En medio de la presión política y diplomática generada por señalamientos sobre presuntos vínculos entre actores políticos y el crimen organizado, Morena presentó una propuesta de reforma electoral que busca crear la Comisión de Verificación de Integridad de Candidaturas dentro del Instituto Nacional Electoral (INE). La iniciativa forma parte del nuevo paquete de cambios impulsados por el oficialismo rumbo al proceso electoral de 2027 y surge tras el debate nacional sobre narco candidaturas y transparencia en las postulaciones.
La propuesta, presentada por Luisa María Alcalde, plantea que la comisión esté integrada por cinco consejeros electorales y funcione como un mecanismo de revisión confidencial de perfiles. A través de este esquema, los partidos políticos podrían entregar las listas de aspirantes para que instituciones como el Centro Nacional de Inteligencia, la fiscalía general de la República, la Unidad de Inteligencia Financiera y la Comisión Nacional Bancaria y de Valores determinen si existe un “riesgo razonable” de vínculos con la delincuencia organizada.

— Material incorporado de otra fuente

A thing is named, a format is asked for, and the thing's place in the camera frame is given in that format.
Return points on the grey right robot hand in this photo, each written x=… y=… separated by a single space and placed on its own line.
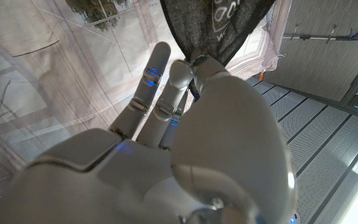
x=197 y=155

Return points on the black paisley bandana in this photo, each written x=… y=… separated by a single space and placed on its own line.
x=197 y=25

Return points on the orange backdrop clip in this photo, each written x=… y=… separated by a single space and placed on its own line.
x=261 y=76

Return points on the metal ceiling pole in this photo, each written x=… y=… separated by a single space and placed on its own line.
x=322 y=38

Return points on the printed window backdrop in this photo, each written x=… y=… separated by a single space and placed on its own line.
x=42 y=77

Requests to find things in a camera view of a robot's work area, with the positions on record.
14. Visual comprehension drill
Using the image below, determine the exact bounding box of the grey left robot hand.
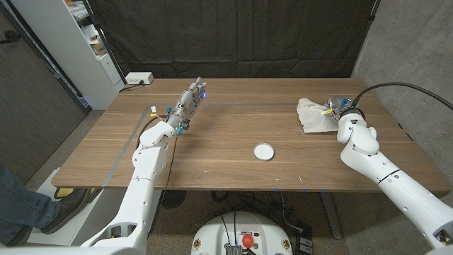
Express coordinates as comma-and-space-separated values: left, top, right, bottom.
165, 76, 207, 136

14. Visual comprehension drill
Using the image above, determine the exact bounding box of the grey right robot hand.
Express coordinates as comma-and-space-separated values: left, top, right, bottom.
323, 94, 355, 120

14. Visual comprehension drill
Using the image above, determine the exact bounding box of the white paper towel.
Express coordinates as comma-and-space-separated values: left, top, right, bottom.
296, 97, 340, 135

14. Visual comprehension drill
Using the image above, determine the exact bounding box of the white round jar lid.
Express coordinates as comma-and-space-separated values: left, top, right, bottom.
253, 142, 276, 162

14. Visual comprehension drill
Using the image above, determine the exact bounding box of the white power strip box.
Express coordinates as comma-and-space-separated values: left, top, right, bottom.
125, 72, 155, 86

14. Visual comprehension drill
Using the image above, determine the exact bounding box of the grey tape line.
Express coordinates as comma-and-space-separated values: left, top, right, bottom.
101, 102, 300, 188

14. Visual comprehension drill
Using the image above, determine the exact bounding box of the black round floor disc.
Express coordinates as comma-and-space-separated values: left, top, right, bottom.
159, 190, 188, 210

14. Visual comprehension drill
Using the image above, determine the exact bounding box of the black stand pole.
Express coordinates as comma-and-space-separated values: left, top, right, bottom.
80, 0, 128, 86

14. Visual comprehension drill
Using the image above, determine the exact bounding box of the cardboard box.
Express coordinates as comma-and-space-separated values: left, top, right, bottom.
89, 40, 108, 57

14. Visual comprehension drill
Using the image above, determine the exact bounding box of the grey metal table leg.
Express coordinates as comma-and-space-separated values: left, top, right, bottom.
319, 191, 344, 240

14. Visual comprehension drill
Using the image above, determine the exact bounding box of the white shelf cabinet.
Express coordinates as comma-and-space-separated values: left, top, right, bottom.
9, 0, 126, 111

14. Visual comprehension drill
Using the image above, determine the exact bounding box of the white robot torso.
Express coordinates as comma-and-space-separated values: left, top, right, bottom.
190, 210, 294, 255

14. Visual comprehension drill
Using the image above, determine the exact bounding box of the black floor power strip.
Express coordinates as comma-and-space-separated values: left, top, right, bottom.
294, 225, 315, 255

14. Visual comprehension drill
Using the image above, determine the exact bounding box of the dark brown shoe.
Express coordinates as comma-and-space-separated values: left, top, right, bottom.
40, 188, 91, 235

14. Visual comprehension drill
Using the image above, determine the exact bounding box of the person's leg in jeans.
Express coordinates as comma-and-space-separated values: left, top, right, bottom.
0, 161, 62, 241

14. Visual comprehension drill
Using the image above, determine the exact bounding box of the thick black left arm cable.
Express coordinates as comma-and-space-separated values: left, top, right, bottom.
136, 115, 169, 149

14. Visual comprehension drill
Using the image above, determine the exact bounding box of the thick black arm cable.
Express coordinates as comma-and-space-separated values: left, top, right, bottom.
350, 81, 453, 112
136, 115, 169, 149

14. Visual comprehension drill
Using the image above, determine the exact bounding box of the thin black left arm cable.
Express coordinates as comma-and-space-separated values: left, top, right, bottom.
147, 133, 180, 234

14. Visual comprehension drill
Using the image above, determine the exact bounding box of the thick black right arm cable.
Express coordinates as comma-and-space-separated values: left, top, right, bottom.
350, 81, 453, 112

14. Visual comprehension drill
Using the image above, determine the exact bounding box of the black door handle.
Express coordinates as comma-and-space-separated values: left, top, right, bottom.
0, 29, 23, 45

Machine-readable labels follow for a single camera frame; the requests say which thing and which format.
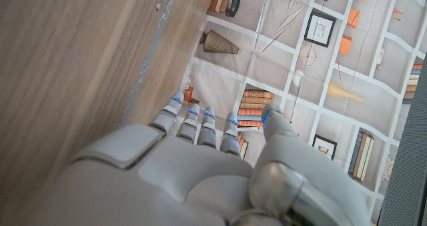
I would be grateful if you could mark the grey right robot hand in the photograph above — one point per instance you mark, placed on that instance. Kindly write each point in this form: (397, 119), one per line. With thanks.
(173, 182)

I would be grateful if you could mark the printed bookshelf backdrop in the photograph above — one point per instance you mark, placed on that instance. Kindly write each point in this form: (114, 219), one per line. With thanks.
(333, 79)

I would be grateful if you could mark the grey perforated panel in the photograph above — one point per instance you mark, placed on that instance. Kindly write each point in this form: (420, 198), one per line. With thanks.
(407, 172)

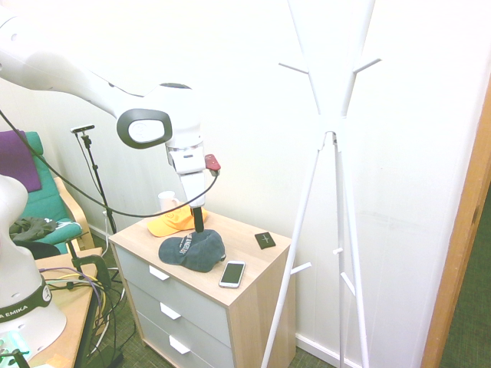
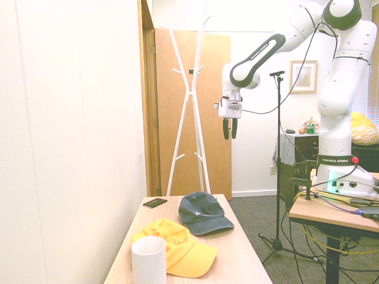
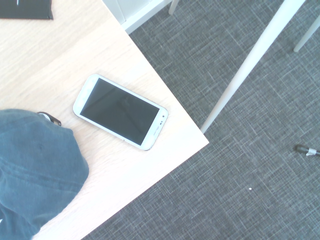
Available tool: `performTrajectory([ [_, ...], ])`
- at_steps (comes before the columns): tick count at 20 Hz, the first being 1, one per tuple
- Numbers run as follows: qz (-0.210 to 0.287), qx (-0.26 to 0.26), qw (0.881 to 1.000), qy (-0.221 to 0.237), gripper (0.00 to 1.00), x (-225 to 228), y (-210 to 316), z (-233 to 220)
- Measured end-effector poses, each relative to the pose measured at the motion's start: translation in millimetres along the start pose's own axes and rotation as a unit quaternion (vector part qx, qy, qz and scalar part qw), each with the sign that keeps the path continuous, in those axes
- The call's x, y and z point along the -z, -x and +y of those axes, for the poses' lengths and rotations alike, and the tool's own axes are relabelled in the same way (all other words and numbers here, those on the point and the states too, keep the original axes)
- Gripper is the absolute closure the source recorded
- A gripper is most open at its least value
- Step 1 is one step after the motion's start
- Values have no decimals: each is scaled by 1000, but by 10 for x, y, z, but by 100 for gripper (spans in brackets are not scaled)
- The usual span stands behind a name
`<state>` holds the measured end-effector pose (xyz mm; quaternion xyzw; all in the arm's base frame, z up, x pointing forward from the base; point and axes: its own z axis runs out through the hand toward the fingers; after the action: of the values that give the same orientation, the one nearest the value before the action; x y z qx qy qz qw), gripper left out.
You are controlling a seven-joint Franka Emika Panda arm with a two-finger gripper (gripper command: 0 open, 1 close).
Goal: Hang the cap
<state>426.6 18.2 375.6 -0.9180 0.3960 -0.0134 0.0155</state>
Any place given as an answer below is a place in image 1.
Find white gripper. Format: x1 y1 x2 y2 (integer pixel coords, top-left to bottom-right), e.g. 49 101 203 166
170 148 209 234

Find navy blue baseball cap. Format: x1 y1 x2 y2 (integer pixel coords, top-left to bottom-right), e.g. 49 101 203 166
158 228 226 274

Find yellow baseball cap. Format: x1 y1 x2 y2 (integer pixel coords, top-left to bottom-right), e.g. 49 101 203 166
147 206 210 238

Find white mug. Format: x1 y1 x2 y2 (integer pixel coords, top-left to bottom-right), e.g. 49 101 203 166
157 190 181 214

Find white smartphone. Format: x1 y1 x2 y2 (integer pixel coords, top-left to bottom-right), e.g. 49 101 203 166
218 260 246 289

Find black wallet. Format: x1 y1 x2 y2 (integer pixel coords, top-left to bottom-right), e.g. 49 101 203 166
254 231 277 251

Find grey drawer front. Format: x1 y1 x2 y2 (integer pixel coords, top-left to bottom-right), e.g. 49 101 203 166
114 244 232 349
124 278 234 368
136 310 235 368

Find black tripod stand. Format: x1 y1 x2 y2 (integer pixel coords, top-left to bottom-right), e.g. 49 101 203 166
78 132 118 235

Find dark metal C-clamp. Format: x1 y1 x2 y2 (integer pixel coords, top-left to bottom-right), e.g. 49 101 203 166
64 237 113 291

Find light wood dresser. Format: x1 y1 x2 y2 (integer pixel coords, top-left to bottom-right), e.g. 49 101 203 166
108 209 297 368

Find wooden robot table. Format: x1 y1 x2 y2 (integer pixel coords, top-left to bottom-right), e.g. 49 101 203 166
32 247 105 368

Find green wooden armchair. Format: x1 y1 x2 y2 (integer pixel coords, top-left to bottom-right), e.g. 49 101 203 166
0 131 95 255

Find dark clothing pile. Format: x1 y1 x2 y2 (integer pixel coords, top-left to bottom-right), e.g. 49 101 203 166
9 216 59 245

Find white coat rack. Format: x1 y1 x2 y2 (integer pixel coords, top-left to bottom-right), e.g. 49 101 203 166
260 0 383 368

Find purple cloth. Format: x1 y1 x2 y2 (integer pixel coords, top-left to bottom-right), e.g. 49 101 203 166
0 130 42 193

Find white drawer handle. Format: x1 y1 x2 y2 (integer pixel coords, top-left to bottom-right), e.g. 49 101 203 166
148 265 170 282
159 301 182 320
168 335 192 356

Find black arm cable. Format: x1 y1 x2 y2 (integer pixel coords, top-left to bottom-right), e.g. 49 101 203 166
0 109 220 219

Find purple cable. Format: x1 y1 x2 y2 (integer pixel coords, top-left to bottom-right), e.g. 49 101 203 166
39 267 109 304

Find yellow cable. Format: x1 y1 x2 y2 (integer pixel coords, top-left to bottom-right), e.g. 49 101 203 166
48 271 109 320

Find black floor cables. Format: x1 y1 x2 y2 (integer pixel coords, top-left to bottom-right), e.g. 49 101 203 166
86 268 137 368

La iniciativa contempla que quienes aspiren a una candidatura autoricen voluntariamente la revisión de su información, mientras que la decisión final de registrar o descartar perfiles permanecería en manos de los partidos políticos. Sin embargo, la propuesta provocó críticas de sectores opositores y analistas, quienes consideran que el mecanismo podría convertirse en una herramienta de control político sobre las candidaturas y el arbitraje electoral rumbo a 2027.